On top of the long day, the school system in our county is quite large; it is the third largest county in Georgia and it is broken into three school districts. Coming from Vermont where each grade had two – maybe three classrooms of 15-25 students in each, a grade with eight classrooms of 22-25 kids was a bit of a shock. It essentially meant that from year to year, our son would most likely not be with any of his friends from the prior year: each year would almost be like starting over. In our minds that meant two things, firstly, if home schooling didn’t work for first grade, we could stick him back in for second grade, and in terms of social networks, he wouldn’t be that far behind. Second, it meant that each new year would almost be like starting in a new school rather than a return to familiar situations. This was troublesome for us. (Imagine how much attention can be put on learning when you don’t have to constantly worry about navigating new social situations.)
Despite all the differences we face based on regional characteristics, there is at least one common trait through schools across the country: teachers. Some teachers are phenomenal and you wish your student could have them every year, some teachers are rubbish and you wish your child didn’t have to spend a day with them. Unfortunately, this is a crap shoot in public school. There is no telling who your teacher will be from year to year. At least with home schooling I know who the teacher is and where their weaknesses lie.
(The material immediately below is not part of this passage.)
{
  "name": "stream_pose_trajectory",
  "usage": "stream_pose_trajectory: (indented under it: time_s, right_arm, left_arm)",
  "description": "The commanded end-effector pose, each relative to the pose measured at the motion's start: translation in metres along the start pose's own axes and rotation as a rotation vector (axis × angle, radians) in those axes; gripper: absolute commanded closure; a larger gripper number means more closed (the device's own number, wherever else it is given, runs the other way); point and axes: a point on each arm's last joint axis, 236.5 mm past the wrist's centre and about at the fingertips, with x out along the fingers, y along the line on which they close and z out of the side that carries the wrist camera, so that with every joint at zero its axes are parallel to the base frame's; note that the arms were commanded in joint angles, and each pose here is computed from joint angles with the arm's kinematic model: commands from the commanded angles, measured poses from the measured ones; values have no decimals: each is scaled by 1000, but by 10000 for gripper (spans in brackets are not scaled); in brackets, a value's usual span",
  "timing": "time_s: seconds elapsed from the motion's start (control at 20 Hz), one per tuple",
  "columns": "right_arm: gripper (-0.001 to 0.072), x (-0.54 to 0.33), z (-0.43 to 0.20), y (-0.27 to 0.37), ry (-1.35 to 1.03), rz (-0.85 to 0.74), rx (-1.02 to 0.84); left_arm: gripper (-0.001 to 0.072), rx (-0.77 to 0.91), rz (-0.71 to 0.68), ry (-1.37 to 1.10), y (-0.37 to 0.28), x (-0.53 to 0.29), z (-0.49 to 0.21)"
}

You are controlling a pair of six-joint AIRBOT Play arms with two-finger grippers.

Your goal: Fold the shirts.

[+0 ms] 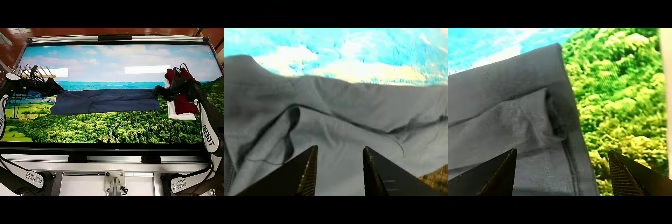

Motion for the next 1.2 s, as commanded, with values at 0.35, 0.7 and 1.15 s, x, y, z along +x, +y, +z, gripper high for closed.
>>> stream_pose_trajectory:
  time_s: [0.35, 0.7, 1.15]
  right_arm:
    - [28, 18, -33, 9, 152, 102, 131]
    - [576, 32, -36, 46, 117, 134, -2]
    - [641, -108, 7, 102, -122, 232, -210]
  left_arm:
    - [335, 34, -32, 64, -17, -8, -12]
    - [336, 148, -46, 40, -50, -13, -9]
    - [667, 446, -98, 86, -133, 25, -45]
For all the talk about how unhealthy our kids are, and how much we need to make them go exercise and eat their grains it was amazing how unhealthy the school food was. Due to the average income level of the student body as a whole, the school received funding for free breakfast for all the students, and while one might think that a tax-payer funded program would provide good wholesome food – it didn’t. Each morning as every child entered the school doors, a lunch worker was standing there handing out bagged breakfasts to those that wanted one. (We never let our son take them, but he would inevitably get them in the classroom.) What was in these wholesome bags of goodness? Sometimes a fruit – orange, banana, apple, – or a cheese stick, but more often than not, it was a six pack of mini-donuts, or a box of sour-raisins, a Pop-Tart or a juice box: grains and fruits loaded down with sugars and additives. Exactly what students need to sit through a long day of school, but hey, it was tax-payer funded.
Lastly, a big concern of ours was communication. When a teacher has 25+ students, seemingly endless evaluations to write, new standards to learn, lesson plans to write and constantly submit for evaluation, there leaves little time to communicate with families. Just like everything else, education has gone the way of regulations. There is a constant growth of paperwork and guidelines for teachers to follow, and that takes away from what education really is: a relationship between a teacher and a student (and family when appropriate) that encourages a child to grow their brain and discover the world.
This is not to say that homeschooling is the answer to all these issues, but for now, it seems like it is the best answer to many of these concerns. And of course, homeschooling has it’s drawbacks and give me pause whenever I think about them. No doubt there’s lots of other pros to homeschooling that were either of little concern to us, or things that I just overlooked.